Higher Education in the Digital Age, a slim and highly readable volume, is built around Bowen’s Tanner Lectures at Stanford University and includes reactions from four astute observers, Stanford President John Hennessy, Harvard education professor Howard Gardner, Columbia humanities scholar Andrew Delbanco, and Daphne Koller, president of the for-profit online education company Coursera. The collection of voices provides a thoughtful and provocative discussion of the emergence of online education, which Hennessy says is hitting colleges and universities with the force of a “tsunami.”

Higher Education
in the Digital Age

by William G. Bowen
Princeton University Press, 200 pp.

Supporters of online learning argue that it has the potential to pull off a higher education hat trick: reduce costs, raise learning outcomes, and reduce inequalities. Bowen, an early skeptic, now declares himself a “convert,” though one who adopts a measured tone. “I regard the prospects as promising, but also challenging,” he suggests.

Early in his career, Bowen helped identify the “cost disease” facing labor-intensive industries such as higher education and the performing arts, which have found it difficult to raise productivity. Bowen invokes Cornell economist Robert Frank’s observation: “While productivity gains have made it possible to assemble cars with only a tiny fraction of the labor that was once required, it still takes four musicians nine minutes to perform Beethoven’s String Quartet No. 4 in C minor, just as it did in the 19th century.” To make matters worse, the wage premium for highly educated workers, like professors, has grown.

These increased costs are then passed on to students. And to add insult to injury, states have simultaneously been cutting back on the funding of public higher education, shifting the burden to students. In 1980, state appropriations accounted for 32 percent of revenue at public colleges and universities, but by 2009 the share had fallen to 18 percent. Taken together, the College Board reports, in the last thirty years in-state tuition and fees at public four-year institutions have increased a whopping 257 percent, after adjusting for inflation.

No wonder, then, that colleges and universities are looking to online education for a technological fix to the cost disease. If a professor can tape a series of lectures once and doesn’t need to physically show up twice a week to give essentially the same performances over and over again, she can teach additional subjects. And if thousands of students can watch lectures in their dorm room or at Starbucks, the need for new auditoriums and classrooms is reduced. Given the potential cost savings, it’s not surprising that universities are shifting to digital course offerings. The number of students taking at least one online class has increased from one in ten in 2002 to one in three today.

But will learning outcomes suffer as universities move to a greater reliance on online learning? Bowen argues that if online learning options are executed in the right way, outcomes won’t suffer, and, indeed, should improve. Particularly promising, he suggests, is the “hybrid” approach, which mixes online lectures with face-to-face “active learning” sessions. This method, called “flipping the classroom,” was found by one poll to receive 69 percent support from professors.

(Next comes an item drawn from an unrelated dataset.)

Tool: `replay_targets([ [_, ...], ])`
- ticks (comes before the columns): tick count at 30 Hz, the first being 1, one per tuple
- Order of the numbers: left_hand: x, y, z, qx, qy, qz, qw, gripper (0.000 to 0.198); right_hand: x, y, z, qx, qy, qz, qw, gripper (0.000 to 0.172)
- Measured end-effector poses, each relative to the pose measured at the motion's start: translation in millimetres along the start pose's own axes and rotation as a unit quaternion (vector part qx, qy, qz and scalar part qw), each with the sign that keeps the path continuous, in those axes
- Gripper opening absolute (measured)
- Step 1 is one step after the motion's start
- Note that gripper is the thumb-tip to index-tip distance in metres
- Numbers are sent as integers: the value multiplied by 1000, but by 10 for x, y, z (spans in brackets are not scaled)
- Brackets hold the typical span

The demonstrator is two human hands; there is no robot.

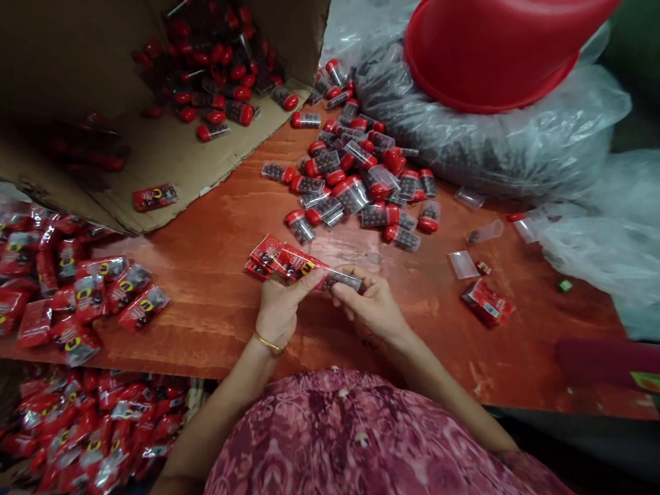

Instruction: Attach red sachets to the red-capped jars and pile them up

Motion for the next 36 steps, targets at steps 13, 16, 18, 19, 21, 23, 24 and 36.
replay_targets([
  [13, -125, 39, -156, 15, 4, -76, 997, 33, -199, 74, 116, 31, -5, 59, 998, 35],
  [16, -118, 50, -159, 29, -12, -108, 994, 33, -178, 67, 116, 44, 41, 47, 997, 33],
  [18, -102, 45, -124, 19, -6, -113, 993, 31, -154, 66, 114, 49, 49, 24, 997, 32],
  [19, -89, 38, -97, 13, 0, -107, 994, 31, -139, 64, 108, 50, 43, 2, 998, 31],
  [21, -51, 18, -36, 8, 9, -89, 996, 34, -111, 53, 81, 42, 22, -57, 997, 30],
  [23, -6, -1, 15, 5, -1, -73, 997, 35, -92, 27, 52, 32, 13, -105, 994, 31],
  [24, 18, -7, 31, 1, -10, -71, 997, 35, -90, 8, 44, 29, 18, -114, 993, 31],
  [36, 363, -23, 195, 4, 28, 41, 999, 30, -74, -219, 80, 162, 338, 58, 925, 32],
])
Point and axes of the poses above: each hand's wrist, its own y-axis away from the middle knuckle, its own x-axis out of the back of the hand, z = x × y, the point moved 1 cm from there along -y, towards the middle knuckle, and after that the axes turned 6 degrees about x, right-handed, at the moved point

According to Bowen, the most rigorous study to date of online learning involves a randomized trial experiment of a “hybrid” statistics class designed by Carnegie Mellon University, taught mostly online with a once-a-week face-to-face question-and-answer session. The experiment involved 600 students, some of whom took the more expensive class in a traditional setting while others took less costly hybrid classes. The differences in completion rates and on tests were not statistically significant—and low-income students succeeded at comparable levels in the two sets of classes.

Moreover, Bowen suggests that once professors become accustomed to a new way of educating students, outcomes could actually improve. For one thing, online approaches allow for customized learning, in which students who provide the wrong answer to a question can receive immediate feedback and automated guidance on how to find the correct answer. Likewise, educators can receive feedback to improve their craft. As Coursera’s Koller notes, “We can now collect every click from tens of thousands of students and start analyzing what in our classes is working and what is not; what our students are confused about, and when they figure it out, what they did to reach that understanding.”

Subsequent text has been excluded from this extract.